> [TASK STATEMENT]: From the entries below, gather every line containing the string "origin".

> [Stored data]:
· · · · ·

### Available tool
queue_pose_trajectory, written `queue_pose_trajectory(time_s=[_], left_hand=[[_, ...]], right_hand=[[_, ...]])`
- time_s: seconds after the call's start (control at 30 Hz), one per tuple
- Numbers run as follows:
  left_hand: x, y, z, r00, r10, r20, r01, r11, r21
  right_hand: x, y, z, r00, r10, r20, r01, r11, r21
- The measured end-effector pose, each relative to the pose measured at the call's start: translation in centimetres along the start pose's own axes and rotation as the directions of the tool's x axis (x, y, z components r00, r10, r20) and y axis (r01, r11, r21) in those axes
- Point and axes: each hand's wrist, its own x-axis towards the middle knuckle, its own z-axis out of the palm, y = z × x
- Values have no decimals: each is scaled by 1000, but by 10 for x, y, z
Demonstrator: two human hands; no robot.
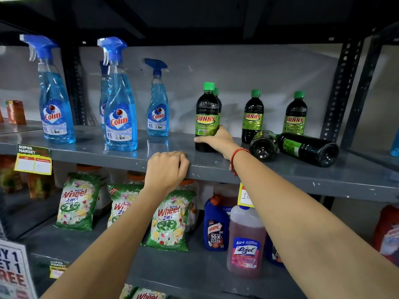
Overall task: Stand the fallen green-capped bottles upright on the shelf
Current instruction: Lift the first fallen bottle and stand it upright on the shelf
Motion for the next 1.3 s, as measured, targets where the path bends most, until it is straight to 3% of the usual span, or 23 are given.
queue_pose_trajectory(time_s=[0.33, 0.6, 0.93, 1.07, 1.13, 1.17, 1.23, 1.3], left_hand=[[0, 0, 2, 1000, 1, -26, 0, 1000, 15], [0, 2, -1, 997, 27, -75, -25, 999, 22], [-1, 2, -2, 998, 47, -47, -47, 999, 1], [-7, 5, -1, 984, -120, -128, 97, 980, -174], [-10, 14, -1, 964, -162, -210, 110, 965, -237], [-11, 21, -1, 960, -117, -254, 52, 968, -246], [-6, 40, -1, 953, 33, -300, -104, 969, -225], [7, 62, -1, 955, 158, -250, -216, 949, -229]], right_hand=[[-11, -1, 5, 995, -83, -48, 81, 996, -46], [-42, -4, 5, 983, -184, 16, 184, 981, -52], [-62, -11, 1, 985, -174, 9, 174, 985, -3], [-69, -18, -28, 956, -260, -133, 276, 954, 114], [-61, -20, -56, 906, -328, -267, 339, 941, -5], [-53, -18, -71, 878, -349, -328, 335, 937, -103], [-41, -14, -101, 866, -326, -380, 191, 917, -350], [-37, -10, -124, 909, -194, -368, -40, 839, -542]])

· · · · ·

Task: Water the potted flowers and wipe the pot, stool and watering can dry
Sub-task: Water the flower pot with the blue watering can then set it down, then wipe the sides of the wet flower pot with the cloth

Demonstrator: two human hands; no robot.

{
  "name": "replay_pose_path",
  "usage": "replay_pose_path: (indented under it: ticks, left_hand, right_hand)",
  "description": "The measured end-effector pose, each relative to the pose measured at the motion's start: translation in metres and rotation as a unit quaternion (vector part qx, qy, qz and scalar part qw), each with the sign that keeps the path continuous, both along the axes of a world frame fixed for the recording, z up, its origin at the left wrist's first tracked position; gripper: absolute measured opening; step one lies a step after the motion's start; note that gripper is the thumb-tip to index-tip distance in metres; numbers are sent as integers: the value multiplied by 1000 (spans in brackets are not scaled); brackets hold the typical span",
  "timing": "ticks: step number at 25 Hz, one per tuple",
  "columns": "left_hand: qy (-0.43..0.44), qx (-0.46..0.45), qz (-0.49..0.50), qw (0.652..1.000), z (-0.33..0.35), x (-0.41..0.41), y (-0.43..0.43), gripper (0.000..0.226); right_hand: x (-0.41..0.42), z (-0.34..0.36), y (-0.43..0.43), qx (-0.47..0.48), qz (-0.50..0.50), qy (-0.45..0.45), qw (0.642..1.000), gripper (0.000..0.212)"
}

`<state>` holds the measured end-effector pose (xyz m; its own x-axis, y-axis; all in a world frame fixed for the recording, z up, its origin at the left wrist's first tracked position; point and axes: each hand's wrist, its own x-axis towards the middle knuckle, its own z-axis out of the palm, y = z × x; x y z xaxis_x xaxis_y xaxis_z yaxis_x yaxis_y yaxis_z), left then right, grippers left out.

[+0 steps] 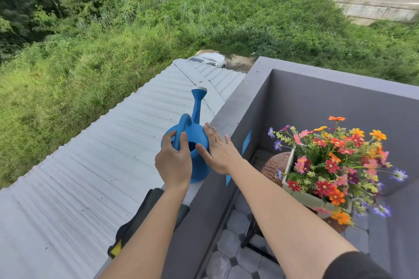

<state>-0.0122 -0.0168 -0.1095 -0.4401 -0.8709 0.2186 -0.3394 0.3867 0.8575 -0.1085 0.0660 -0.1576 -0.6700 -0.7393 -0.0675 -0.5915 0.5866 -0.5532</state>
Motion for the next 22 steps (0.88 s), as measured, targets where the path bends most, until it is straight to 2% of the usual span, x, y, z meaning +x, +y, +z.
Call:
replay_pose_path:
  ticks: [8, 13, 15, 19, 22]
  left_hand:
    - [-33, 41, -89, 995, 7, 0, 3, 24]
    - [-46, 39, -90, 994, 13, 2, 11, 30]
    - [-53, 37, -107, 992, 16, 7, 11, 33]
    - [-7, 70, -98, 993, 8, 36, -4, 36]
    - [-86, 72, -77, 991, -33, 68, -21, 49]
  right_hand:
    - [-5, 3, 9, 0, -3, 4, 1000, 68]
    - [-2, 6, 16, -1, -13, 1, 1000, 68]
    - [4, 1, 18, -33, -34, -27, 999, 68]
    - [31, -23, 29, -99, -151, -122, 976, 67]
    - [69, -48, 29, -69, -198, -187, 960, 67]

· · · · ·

> [ANSWER FOR THE TASK]:
  "description": "The measured end-effector pose, each relative to the pose measured at the motion's start: translation in metres and rotation as a unit quaternion (vector part qx, qy, qz and scalar part qw), each with the sign that keeps the path continuous, both along the axes of a world frame fixed for the recording, z up, its origin at the left wrist's first tracked position; gripper: absolute measured opening; step one lies a step after the motion's start; note that gripper is the thumb-tip to index-tip distance in metres; numbers are sent as integers: the value multiplied by 1000 (spans in brackets are not scaled); brackets hold the typical span",
`<state>` holds the measured end-effector pose (xyz m; its own x-axis, y-axis; all in a world frame fixed for the recording, z up, its origin at the left wrist's first tracked position; point and axes: each hand's wrist, its own x-axis towards the middle knuckle, its own z-axis out of the palm, y = z × x; x y z xaxis_x xaxis_y xaxis_z yaxis_x yaxis_y yaxis_z), left then right, grippers left out.

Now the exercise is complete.